• _TASK STATEMENT_: Where in the listing does the string "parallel" appear? Copy every line that holds it.

• _SUPPLIED MATERIAL_:
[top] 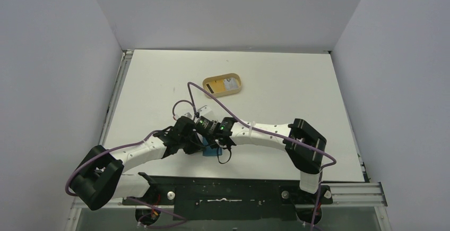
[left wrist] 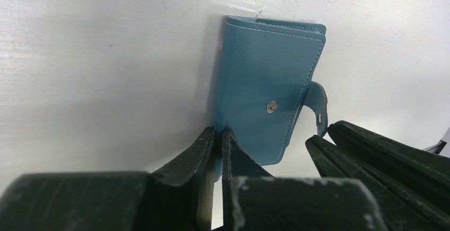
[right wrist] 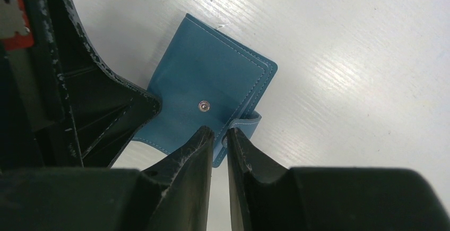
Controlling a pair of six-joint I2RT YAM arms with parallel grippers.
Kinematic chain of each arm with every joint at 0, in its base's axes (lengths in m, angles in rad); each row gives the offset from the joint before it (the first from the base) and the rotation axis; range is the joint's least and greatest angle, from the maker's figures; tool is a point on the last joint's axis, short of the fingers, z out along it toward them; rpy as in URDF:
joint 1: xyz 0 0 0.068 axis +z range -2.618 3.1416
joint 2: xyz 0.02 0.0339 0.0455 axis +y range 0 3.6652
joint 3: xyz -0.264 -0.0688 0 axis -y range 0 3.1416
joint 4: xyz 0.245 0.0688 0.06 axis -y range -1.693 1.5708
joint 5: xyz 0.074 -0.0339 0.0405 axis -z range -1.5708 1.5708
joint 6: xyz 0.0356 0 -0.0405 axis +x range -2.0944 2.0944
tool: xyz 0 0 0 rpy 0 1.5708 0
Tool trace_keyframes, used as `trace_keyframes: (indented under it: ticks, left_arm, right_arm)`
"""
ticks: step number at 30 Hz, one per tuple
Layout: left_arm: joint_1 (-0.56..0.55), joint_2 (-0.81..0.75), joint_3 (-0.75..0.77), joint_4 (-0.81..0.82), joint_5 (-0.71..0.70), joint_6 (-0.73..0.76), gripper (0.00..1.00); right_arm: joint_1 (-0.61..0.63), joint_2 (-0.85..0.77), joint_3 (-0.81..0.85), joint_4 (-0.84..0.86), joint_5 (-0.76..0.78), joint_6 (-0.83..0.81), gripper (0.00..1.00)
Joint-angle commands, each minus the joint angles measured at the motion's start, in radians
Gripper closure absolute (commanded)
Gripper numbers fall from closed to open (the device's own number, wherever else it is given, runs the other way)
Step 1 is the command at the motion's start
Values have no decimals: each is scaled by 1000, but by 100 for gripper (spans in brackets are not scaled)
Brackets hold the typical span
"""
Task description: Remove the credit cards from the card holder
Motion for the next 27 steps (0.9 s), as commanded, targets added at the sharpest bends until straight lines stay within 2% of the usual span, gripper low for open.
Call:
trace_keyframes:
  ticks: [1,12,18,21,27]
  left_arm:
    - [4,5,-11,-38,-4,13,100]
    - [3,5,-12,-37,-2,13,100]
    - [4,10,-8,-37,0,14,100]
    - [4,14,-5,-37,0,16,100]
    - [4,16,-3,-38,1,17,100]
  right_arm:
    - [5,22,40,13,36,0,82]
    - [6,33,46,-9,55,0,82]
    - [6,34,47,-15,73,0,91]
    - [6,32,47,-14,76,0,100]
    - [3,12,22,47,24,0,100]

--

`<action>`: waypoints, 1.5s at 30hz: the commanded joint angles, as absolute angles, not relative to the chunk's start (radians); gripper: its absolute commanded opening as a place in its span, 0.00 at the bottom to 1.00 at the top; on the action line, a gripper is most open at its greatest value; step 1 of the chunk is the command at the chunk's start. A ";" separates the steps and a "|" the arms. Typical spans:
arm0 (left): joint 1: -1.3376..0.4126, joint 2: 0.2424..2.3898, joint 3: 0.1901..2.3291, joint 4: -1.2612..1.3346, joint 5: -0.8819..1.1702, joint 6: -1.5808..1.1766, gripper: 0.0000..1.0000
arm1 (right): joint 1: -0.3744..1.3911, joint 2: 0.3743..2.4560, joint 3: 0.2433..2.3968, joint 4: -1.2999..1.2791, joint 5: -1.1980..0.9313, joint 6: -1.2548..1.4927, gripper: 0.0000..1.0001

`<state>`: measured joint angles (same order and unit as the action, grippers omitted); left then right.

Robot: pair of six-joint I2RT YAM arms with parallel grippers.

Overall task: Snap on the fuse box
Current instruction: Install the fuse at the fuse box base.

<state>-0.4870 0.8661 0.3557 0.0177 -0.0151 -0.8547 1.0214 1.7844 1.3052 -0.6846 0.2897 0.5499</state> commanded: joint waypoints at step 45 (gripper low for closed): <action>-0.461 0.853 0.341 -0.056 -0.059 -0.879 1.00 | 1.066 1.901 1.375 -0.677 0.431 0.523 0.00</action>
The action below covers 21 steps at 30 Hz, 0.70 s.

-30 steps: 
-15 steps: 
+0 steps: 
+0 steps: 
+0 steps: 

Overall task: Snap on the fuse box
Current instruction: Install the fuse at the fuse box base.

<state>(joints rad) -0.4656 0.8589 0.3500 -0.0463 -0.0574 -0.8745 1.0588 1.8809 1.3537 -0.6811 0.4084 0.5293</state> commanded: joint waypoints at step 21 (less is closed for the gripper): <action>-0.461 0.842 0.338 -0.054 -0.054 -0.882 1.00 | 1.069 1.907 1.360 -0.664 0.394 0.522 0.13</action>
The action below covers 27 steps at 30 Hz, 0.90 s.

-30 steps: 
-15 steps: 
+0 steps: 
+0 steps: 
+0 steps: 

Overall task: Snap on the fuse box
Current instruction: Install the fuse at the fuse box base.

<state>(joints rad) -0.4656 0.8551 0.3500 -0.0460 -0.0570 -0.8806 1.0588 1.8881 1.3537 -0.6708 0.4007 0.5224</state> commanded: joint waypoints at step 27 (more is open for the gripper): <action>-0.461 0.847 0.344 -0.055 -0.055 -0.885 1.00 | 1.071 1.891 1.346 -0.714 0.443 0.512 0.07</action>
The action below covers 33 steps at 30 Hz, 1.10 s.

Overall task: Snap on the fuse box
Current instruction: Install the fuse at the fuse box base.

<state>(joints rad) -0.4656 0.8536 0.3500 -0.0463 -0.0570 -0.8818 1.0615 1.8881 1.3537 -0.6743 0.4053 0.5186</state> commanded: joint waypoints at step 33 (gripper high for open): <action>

• _TASK RESPONSE_:
Controlling a pair of six-joint I2RT YAM arms with parallel grippers.
Robot: pair of six-joint I2RT YAM arms with parallel grippers.

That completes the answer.